Your assignment — A single count is required: the lines of the data below in which the word "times" occurs.
##### Given material #####
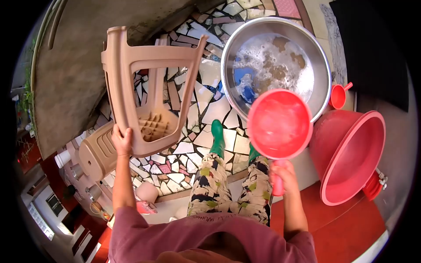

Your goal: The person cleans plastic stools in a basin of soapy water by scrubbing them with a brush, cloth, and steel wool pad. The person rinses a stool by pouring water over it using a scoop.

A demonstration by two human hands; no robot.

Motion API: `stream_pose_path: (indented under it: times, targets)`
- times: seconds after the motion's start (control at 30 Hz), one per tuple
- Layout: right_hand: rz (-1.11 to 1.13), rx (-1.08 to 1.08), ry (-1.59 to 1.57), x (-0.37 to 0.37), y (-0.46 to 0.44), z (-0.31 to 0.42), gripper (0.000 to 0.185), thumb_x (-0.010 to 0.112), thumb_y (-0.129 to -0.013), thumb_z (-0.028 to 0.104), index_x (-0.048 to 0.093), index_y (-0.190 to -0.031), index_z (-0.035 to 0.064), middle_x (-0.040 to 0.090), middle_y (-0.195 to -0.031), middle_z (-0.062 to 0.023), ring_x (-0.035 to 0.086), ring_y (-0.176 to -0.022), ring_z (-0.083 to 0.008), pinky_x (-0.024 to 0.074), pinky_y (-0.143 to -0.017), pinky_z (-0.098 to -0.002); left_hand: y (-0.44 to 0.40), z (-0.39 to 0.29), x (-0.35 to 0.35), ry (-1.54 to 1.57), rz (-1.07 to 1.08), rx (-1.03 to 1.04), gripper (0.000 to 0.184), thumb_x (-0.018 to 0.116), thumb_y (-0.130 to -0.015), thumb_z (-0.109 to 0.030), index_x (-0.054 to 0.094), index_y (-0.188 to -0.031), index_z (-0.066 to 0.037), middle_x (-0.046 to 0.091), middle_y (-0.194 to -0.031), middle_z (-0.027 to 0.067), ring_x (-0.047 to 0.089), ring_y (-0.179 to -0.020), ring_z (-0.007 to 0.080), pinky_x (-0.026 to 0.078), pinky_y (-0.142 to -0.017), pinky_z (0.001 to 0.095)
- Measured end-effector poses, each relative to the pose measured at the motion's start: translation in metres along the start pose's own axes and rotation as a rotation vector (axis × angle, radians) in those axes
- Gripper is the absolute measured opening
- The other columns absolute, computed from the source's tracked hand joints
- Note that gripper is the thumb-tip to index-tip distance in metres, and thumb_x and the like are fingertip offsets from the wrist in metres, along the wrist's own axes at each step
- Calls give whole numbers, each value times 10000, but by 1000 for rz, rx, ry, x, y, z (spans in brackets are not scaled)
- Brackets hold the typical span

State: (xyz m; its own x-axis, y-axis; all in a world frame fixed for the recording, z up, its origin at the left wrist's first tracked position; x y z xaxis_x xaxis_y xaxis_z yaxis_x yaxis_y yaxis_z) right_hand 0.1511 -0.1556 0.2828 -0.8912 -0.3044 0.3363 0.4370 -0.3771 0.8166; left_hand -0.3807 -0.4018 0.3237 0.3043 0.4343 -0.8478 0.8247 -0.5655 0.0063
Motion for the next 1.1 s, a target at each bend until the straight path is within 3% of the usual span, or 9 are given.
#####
Solution to the problem — 3